Go through the listing below and show each line that has the word "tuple".
*** Data for this exercise Section Begins ***
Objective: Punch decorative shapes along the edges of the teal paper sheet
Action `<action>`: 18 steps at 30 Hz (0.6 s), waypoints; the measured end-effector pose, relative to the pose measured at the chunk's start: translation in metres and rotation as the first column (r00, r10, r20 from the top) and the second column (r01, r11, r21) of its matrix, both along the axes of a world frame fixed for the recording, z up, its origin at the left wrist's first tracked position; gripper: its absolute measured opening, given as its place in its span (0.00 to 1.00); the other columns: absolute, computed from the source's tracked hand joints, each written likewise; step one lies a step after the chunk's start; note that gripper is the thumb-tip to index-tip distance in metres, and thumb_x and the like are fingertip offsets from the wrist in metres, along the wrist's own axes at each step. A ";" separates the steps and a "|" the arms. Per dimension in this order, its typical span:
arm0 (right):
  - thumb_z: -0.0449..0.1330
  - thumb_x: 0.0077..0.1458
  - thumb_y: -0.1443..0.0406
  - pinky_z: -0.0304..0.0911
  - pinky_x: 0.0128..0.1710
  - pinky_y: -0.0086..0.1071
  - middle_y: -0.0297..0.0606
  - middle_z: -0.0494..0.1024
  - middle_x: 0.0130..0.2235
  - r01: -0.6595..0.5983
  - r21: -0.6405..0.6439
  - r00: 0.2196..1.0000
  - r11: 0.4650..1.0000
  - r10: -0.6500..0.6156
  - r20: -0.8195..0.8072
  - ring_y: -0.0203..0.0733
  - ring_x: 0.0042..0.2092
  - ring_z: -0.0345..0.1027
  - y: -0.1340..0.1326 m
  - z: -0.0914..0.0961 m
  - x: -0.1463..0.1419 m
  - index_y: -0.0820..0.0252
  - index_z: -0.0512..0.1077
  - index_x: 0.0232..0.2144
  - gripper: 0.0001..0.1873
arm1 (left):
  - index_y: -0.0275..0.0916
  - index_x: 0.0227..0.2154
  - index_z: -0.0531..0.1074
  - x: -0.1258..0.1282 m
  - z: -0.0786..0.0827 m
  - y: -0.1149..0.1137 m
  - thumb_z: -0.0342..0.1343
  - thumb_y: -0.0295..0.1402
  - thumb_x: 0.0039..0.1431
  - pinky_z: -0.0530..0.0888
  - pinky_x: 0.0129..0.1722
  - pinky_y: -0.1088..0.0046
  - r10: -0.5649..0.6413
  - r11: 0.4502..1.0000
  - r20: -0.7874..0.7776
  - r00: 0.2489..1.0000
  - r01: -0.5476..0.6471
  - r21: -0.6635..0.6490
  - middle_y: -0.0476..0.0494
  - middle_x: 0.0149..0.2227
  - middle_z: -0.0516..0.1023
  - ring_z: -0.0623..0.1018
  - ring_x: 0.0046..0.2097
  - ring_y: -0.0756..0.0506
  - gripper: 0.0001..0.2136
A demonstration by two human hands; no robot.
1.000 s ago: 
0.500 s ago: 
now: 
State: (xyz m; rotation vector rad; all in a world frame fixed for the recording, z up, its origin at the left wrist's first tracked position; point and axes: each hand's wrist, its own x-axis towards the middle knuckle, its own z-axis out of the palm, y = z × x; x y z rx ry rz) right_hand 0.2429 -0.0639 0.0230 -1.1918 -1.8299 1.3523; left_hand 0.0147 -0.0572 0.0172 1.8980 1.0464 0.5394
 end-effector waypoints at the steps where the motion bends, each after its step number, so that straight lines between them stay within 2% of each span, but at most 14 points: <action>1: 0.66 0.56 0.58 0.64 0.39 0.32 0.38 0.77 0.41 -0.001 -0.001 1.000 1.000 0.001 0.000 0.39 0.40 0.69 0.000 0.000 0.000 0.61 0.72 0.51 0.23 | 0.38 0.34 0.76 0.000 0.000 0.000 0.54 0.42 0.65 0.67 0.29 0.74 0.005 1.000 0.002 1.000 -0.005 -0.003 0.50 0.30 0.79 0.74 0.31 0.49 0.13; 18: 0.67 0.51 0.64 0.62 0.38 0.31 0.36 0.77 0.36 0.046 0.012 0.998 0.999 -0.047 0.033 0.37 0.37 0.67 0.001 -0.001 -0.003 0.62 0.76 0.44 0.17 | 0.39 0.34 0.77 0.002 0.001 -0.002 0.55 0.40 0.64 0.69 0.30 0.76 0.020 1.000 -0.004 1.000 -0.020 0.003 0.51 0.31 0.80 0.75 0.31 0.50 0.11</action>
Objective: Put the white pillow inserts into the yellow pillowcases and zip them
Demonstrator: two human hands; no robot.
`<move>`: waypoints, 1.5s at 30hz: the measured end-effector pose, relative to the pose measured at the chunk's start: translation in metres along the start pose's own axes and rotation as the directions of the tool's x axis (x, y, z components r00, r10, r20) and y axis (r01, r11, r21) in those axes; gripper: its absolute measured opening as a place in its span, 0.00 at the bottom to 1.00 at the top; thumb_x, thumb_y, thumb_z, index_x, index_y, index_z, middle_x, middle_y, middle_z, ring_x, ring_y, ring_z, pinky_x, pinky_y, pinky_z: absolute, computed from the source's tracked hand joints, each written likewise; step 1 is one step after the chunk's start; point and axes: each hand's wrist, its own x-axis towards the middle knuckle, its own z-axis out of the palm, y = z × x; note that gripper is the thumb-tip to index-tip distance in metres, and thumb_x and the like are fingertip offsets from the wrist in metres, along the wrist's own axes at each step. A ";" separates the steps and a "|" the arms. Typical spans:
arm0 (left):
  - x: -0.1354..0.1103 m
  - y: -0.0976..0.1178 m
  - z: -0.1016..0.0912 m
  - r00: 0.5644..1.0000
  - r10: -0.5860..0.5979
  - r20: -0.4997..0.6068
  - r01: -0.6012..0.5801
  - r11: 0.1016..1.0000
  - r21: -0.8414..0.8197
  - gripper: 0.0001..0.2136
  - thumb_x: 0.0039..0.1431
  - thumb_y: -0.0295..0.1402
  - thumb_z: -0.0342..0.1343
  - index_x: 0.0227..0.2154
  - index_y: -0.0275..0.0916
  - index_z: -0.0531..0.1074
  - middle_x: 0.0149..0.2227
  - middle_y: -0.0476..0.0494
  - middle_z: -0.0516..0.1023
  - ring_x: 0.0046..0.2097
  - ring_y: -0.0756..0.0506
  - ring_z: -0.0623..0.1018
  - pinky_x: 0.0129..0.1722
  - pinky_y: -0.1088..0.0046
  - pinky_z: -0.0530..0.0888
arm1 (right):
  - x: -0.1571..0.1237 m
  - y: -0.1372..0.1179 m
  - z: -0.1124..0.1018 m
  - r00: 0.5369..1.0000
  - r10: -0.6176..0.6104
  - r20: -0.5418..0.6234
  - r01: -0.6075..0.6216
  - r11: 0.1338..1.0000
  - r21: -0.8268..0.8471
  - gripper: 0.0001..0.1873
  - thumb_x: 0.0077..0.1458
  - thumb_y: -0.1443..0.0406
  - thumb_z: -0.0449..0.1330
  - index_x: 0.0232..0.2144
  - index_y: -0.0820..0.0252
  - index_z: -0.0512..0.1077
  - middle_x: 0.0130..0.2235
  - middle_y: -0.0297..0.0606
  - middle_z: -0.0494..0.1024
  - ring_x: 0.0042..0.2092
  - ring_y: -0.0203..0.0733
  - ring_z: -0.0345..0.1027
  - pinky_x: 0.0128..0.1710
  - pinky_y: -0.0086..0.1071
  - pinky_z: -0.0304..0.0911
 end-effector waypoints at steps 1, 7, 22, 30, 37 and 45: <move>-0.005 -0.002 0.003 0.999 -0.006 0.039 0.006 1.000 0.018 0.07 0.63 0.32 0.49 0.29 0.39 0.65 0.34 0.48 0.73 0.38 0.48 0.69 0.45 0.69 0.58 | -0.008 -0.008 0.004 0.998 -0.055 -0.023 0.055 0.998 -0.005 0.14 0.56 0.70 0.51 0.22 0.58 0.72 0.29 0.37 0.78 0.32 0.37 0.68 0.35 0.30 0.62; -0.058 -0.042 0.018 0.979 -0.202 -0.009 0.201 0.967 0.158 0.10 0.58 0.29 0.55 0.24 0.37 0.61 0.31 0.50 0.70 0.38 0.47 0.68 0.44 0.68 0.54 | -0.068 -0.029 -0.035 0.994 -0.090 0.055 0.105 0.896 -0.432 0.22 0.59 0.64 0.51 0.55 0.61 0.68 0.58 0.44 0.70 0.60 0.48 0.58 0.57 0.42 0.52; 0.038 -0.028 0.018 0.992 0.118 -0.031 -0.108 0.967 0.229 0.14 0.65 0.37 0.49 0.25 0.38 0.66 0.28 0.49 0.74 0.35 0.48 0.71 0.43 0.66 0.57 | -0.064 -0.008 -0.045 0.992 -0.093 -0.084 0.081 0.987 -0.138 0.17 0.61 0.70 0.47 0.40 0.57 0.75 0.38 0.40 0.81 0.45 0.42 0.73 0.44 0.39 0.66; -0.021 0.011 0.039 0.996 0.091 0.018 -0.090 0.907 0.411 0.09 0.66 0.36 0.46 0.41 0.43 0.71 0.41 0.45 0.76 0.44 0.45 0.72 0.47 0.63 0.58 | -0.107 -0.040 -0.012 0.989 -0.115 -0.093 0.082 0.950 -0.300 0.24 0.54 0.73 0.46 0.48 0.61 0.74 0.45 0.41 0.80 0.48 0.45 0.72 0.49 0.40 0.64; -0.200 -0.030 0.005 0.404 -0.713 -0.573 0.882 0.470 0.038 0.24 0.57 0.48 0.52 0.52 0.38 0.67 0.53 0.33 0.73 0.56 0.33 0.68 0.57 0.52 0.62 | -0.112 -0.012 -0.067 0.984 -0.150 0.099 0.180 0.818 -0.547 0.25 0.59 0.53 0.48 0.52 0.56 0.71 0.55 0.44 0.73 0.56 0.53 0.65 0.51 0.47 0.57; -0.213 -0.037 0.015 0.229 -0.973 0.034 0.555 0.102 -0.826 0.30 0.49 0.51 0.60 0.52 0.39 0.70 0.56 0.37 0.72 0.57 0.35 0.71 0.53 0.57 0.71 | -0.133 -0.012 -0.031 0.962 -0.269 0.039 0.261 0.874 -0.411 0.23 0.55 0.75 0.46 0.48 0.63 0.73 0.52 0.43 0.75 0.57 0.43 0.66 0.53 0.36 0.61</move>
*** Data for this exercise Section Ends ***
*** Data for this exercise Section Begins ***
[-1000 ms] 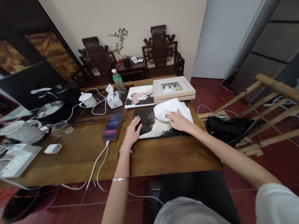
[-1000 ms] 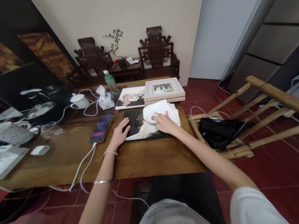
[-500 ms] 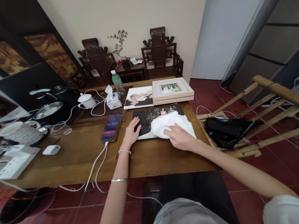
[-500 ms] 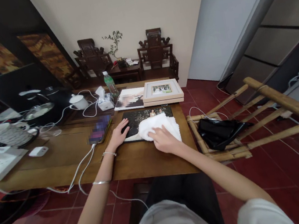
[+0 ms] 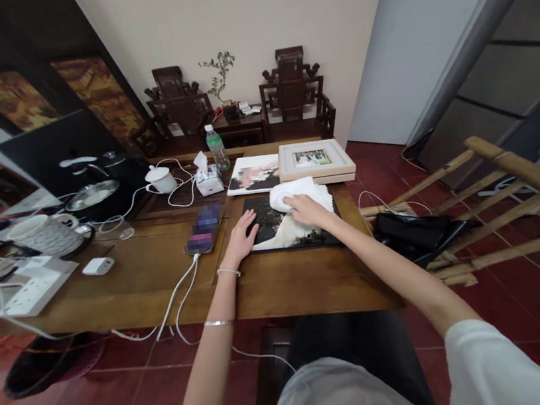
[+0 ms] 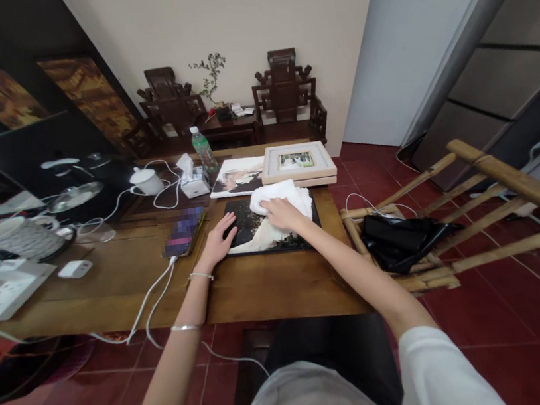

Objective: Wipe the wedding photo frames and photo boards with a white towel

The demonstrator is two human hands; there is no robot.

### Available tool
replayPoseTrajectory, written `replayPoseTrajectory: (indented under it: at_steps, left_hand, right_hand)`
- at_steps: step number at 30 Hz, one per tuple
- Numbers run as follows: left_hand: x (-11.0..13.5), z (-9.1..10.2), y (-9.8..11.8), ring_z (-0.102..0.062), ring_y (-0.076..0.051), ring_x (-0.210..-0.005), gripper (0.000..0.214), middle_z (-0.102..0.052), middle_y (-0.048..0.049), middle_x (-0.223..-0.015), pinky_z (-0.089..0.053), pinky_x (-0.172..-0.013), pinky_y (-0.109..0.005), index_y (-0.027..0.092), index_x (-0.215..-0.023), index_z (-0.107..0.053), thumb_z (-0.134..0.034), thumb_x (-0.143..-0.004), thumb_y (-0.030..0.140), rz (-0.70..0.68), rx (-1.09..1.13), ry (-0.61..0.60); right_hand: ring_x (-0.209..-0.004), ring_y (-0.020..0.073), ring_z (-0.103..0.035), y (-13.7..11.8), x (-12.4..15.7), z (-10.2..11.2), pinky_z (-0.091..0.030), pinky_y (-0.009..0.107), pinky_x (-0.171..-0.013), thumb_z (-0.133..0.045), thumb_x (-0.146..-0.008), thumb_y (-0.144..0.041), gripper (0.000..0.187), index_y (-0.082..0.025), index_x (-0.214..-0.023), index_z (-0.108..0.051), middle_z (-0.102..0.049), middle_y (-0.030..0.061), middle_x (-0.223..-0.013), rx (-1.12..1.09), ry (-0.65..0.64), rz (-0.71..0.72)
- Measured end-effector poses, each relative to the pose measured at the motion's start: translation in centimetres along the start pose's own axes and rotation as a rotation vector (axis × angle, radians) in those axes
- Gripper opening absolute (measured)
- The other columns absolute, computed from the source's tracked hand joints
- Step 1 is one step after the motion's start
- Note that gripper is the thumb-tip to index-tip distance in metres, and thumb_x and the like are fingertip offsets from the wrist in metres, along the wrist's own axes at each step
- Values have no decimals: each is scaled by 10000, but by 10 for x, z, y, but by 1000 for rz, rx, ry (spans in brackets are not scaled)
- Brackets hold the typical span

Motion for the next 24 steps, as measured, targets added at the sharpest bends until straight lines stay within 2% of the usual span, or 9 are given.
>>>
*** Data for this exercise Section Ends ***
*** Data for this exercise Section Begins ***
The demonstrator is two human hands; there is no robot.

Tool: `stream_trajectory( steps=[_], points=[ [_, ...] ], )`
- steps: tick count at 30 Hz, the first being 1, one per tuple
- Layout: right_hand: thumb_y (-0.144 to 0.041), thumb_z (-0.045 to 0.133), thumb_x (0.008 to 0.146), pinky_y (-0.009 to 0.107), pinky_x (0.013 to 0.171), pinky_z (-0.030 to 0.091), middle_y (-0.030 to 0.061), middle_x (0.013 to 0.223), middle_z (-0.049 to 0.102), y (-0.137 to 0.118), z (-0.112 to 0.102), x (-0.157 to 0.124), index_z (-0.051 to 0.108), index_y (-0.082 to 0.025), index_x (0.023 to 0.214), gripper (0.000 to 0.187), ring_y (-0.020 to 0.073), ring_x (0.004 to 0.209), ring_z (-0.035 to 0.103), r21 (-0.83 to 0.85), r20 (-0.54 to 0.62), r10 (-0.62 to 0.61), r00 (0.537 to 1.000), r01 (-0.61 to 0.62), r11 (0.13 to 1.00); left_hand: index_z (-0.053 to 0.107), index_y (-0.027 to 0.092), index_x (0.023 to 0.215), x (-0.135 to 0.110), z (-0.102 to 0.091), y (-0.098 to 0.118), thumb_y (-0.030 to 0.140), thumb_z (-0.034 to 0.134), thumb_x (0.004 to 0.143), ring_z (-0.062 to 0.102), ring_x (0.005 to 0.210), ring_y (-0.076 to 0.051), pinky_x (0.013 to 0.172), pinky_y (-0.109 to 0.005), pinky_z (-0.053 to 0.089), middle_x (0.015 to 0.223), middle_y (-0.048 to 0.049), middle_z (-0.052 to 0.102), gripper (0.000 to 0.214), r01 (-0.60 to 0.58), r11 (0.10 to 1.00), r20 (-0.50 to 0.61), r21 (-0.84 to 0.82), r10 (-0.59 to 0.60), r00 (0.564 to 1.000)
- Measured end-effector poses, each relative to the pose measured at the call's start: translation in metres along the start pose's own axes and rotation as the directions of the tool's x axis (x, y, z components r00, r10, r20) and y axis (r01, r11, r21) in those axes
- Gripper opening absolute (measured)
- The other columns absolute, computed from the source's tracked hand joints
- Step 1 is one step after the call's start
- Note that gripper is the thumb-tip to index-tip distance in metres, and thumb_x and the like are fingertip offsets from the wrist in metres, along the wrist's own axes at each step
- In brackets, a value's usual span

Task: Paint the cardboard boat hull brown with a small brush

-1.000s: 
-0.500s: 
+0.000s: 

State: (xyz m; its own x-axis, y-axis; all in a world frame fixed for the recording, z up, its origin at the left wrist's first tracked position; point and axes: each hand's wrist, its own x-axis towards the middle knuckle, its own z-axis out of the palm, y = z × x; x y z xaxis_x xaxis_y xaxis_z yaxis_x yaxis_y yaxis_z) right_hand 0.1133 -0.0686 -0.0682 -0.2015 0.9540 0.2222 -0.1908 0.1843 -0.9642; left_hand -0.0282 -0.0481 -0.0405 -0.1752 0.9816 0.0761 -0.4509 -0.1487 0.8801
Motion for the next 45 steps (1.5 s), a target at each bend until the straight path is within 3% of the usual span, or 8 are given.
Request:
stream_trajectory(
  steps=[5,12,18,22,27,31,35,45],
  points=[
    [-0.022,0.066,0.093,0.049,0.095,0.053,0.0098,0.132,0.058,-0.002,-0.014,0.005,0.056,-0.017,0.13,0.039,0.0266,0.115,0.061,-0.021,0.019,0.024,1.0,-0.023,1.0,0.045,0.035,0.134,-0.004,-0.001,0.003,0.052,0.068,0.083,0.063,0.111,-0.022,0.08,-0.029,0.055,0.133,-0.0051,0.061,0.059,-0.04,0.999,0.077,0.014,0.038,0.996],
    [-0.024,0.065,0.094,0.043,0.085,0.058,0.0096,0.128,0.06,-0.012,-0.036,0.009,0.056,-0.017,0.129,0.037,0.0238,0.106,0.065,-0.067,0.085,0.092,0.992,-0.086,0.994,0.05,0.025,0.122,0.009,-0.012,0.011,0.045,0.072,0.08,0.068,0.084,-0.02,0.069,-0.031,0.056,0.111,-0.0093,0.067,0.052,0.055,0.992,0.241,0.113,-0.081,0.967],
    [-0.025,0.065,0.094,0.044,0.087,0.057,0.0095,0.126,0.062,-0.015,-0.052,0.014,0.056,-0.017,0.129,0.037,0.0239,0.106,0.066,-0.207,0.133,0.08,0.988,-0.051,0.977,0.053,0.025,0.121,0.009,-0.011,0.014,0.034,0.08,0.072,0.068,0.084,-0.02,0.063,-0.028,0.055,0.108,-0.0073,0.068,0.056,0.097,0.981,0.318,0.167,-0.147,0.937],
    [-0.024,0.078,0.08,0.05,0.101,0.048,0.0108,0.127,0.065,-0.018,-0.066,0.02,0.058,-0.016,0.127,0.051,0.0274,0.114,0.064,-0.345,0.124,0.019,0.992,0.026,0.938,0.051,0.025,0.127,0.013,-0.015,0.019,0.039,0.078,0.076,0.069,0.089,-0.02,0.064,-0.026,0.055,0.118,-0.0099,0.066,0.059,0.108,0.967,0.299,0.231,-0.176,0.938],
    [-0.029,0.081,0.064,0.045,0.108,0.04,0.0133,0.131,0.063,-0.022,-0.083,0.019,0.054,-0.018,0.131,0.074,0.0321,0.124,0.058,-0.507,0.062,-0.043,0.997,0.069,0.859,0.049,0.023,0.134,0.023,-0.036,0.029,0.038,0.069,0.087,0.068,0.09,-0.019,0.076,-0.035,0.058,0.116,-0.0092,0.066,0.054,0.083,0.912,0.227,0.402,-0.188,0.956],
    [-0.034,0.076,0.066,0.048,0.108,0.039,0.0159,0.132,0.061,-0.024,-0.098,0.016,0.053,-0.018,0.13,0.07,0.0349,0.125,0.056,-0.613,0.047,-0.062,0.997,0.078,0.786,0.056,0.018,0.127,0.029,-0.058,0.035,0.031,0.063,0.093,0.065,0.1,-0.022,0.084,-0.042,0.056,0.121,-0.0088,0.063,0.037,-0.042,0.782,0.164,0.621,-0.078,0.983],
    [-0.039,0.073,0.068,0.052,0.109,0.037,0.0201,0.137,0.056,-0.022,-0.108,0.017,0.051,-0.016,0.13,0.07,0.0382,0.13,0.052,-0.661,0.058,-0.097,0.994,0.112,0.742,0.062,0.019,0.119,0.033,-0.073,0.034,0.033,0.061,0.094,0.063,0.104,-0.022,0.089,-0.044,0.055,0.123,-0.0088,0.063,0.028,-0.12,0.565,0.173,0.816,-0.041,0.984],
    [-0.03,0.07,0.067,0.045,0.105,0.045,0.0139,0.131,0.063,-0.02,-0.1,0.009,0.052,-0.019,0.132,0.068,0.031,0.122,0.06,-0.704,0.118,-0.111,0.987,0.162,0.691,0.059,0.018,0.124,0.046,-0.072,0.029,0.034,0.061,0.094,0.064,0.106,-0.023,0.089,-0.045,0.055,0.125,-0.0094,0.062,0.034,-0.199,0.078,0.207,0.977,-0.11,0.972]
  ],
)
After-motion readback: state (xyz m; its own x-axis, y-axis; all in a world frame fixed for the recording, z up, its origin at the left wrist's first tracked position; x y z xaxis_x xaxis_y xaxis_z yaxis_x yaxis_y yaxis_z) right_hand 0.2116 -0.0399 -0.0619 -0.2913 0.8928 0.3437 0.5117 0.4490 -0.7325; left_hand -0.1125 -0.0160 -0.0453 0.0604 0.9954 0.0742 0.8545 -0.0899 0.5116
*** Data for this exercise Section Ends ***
**Completed exercise:**
- at_steps: step number at 30 Hz, one per tuple
- steps: tick count at 30 Hz, the first being 1, one per tuple

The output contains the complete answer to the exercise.